Mariah Nielson is a curator and writer whose design sensibility was fostered in the iconic Blunk House — the Inverness home hand-built by her father, the late artist JB Blunk. As Director of the JB Blunk Estate, Mariah serves as editor of the JB Blunk monograph and curator of Blunk Space, a gallery connecting her father’s legacy to contemporary artists. After meeting Mariah at the gallery, we caravanned up the winding roads of the Inverness ridge to her family home where she and her son are temporarily residing. Grounded and warm, Mariah walked us through the property, including JB's studio, the house and the garden, all of which are still very much alive and fostering the spirit of creativity.
You established the JB Blunk Estate in 2019 and published the JB Blunk First Edition in 2020, after years of sorting through your father’s archive. What drew you to formalize his legacy as an artist in this way?
I began working with my father’s collection and archive in 2006, including the Blunk House and studio. Over time, there was a growing interest in his work and in the home itself. By 2019, I was spending several months each year in Inverness, hosting visitors –curators, artists, and collectors – and organizing exhibitions with museums and galleries. After the publication of the JB Blunk monograph in 2020, it became clear that I needed to formalize and support this growing body of work. Establishing the JB Blunk Estate created a framework for that effort, which has since expanded to include Blunk Space and the Blunk Shop.


Your father often traded works with other artists, so it seems fitting that you have evolved his home and studio into a place for artists to live and work. Can you share a bit about this program and some of the artists who have participated in it?
In 2006, I established the JB Blunk Residency in collaboration with the Lucid Art Foundation. Over the course of the program, 22 artists lived and worked in the Blunk House and studio for two-month residencies.
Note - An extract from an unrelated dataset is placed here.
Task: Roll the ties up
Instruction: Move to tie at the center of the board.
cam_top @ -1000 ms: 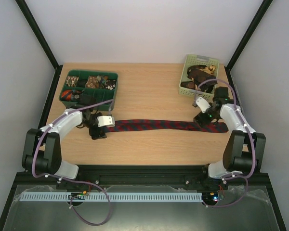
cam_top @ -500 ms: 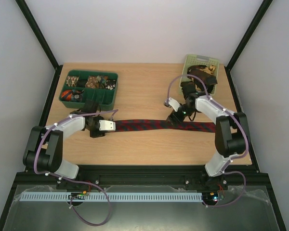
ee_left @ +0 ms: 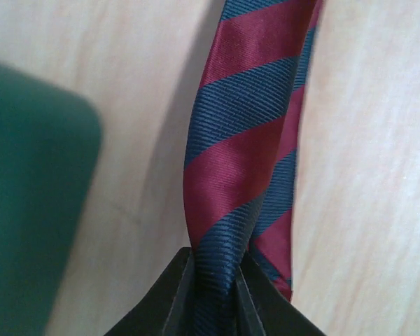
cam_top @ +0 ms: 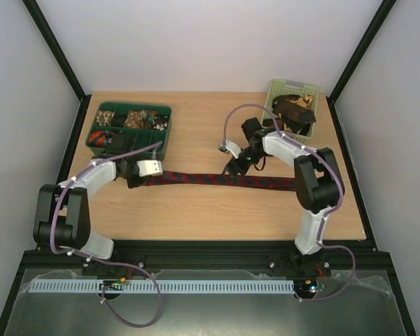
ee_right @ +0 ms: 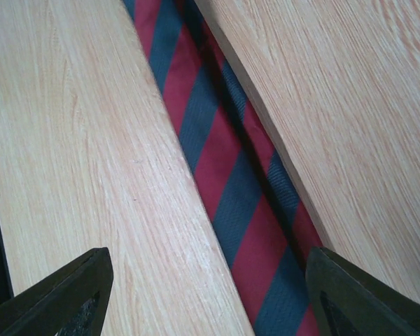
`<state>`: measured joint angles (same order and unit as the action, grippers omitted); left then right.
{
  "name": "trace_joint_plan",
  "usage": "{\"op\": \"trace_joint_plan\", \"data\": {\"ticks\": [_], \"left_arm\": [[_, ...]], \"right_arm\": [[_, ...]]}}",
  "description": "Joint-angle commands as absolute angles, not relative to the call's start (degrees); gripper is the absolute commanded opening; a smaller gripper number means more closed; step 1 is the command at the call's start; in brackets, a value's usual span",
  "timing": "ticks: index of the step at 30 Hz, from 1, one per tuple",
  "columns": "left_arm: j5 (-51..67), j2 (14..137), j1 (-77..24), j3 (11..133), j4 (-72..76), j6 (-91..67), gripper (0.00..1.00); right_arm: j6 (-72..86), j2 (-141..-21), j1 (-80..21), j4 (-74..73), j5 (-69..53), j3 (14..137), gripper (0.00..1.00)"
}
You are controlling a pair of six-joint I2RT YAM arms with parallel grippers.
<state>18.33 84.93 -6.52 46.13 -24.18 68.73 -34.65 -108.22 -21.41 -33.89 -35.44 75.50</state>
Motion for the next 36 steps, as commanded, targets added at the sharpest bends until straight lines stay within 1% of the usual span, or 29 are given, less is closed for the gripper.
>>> {"op": "trace_joint_plan", "data": {"ticks": [1,5,6,8,9,10,14,17,18,19,20,25,29,33,36], "left_arm": [[22.36,88.51,-3.94,50.09,-27.72,66.98,0.16],[20.81,92.87,-3.87,50.91,-27.63,65.52,0.22],[20.59,93.46,-3.80,50.99,-27.45,65.37,0.25],[20.79,93.53,-3.55,50.71,-27.59,66.35,0.39],[20.69,93.10,-3.44,50.36,-27.60,67.02,0.48],[20.52,92.80,-3.35,50.10,-27.66,67.51,0.54],[21.48,91.01,-1.82,50.35,-29.28,68.47,0.68],[24.00,89.54,0.17,51.56,-30.30,67.62,0.75],[24.68,89.15,1.03,52.10,-30.68,67.21,0.76],[25.25,88.60,1.58,52.73,-31.08,66.83,0.77],[25.78,87.99,1.88,53.22,-31.37,66.42,0.78],[28.15,83.40,2.11,53.42,-31.48,65.64,0.79],[28.95,80.47,1.04,52.91,-32.72,65.82,0.79],[28.63,79.32,-1.58,52.53,-34.62,64.51,0.79],[28.72,78.34,-4.09,52.39,-34.51,61.56,0.80]], "right_arm": [[-36.59,-111.01,-22.10,-37.22,-36.67,78.06,0.76],[-38.12,-113.22,-24.60,-36.40,-33.76,78.71,0.75],[-38.33,-113.60,-25.29,-35.88,-32.82,78.68,0.74],[-39.38,-114.21,-26.38,-35.41,-31.35,78.65,0.74],[-39.72,-114.52,-26.96,-35.16,-30.48,78.51,0.74],[-39.91,-114.76,-27.18,-34.87,-29.71,78.42,0.73],[-41.29,-115.52,-27.59,-33.96,-25.58,77.30,0.70],[-44.11,-115.18,-27.89,-33.92,-22.03,74.74,0.64],[-45.27,-114.63,-27.94,-33.82,-20.78,73.27,0.60],[-46.21,-113.81,-27.95,-33.43,-18.78,71.72,0.53],[-47.11,-113.03,-27.95,-33.02,-17.10,69.94,0.49],[-51.98,-107.41,-26.93,-31.57,-10.98,59.85,0.37],[-55.12,-103.08,-23.21,-32.56,-10.10,55.12,0.33],[-61.07,-99.20,-16.48,-33.26,-7.67,50.39,0.33],[-63.99,-98.93,-11.38,-34.26,-5.90,49.92,0.33]]}}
It was an incredibly rich exchange. Participants included Max Lamb, Gemma Holt, Jay Nelson, and Rachel Kaye. When I moved to London in 2011, the residency came to a close. More recently, through Blunk Space, we’ve revived that spirit by hosting exhibiting artists at the house. Their time here allows the work they develop for the gallery to be shaped by JB’s practice, the home, and the landscape of the Inverness Ridge. Recent artists include Alana Burns, Martino Gamper, Adam Pogue, and Daichiro Shinjo.


Not unlike your father's work, the Blunk House very much embodies the irreplaceable quality of handmade objects and a reverence for raw materials. Has the experience of growing up in a space like that influenced your own approach to curating a home?
Everything I’ve done – architecture, writing, curating, and now running a gallery – has been shaped by my upbringing in the Blunk House. Most significantly, the seamless merging of art, design, and craft into a way of life. My father didn’t distinguish between these disciplines, and that has deeply informed how I curate exhibitions and how I think about my own home as a cohesive, lived environment rather than something divided and isolated.
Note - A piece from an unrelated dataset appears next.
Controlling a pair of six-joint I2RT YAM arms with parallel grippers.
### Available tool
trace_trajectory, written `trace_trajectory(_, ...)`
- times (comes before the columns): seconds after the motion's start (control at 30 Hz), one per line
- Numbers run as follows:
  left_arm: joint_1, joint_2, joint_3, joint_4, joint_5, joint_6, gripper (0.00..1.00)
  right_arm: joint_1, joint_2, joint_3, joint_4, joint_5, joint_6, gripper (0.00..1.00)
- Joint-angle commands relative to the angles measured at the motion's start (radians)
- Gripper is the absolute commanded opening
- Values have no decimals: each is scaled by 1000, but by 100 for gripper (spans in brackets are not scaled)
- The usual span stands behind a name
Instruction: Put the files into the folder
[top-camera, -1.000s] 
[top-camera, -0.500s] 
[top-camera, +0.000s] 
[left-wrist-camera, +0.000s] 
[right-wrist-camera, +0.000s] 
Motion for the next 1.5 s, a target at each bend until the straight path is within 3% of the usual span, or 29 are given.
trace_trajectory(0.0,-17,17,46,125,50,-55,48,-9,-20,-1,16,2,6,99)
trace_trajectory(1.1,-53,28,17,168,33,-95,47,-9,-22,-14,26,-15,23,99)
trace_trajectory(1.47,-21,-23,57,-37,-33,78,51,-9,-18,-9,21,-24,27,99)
You recently moved back to Inverness and are temporarily residing at the Blunk House once again – has returning to your childhood home as an adult and a mother inspired or changed your own creative practice in any way?
Since moving back, I’ve developed my own creative practice (stone carving). Returning to the Blunk House has been deeply generative. It’s hard to live here and not make something – the creative energy is insistent and irresistible.
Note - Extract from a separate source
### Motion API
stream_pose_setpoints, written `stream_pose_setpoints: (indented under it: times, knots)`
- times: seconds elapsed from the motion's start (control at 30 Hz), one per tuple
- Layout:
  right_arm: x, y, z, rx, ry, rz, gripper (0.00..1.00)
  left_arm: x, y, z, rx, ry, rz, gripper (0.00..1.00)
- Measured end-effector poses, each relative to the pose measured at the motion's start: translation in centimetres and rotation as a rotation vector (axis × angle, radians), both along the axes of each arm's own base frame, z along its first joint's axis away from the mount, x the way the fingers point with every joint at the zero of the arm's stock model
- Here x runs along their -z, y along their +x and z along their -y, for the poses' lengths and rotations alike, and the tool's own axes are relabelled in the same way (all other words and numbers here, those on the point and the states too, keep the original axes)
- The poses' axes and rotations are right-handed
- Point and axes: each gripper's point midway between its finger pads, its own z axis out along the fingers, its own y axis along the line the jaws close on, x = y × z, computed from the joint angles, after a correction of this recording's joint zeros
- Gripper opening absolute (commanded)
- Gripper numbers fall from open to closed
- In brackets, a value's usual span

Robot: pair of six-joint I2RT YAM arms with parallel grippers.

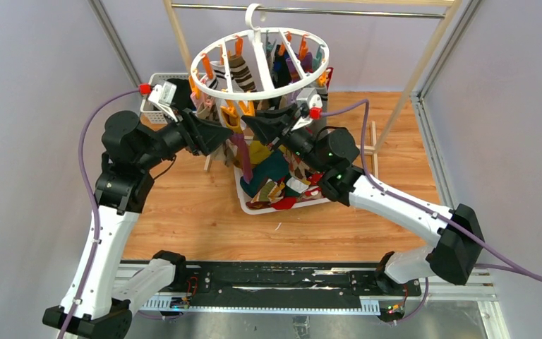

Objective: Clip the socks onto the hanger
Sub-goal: Open the clamp at the hanger.

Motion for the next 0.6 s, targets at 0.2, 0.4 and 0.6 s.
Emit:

When did you begin carving stone? What first drew you to this practice and what are you working on now?
Two years ago, I discovered a stone yard in Desert Hot Springs that changed my life. I had just returned from London and was feeling somewhat overwhelmed. Encountering the work and materials of sculptor Roger Hopkins – his collection and off-cuts – prompted me to start working with my hands. I began making furniture and sculpture, and more recently plates and wall-mounted pieces. My work responds to the landscape around the Blunk House and continues a dialogue with my father’s practice.


Who or what most inspires you at the moment?
Stones – their color, density, and presence. I’m drawn to how the material transforms through cutting and polishing. There’s something deeply humbling about working with such an old and dense material.


Inverness and nearby Point Reyes Station are so quintessential to the beauty of Northern California – as a longtime local, what are your favorite places to visit or things to do?
My favorite place to eat is Marshall Store and Limantour Beach is my favorite place for a long walk. My favorite shops in Point Reyes are Coyuchi (for organic bedding), Point Reyes Books and Monk Estate (for antique and vintage jewelry).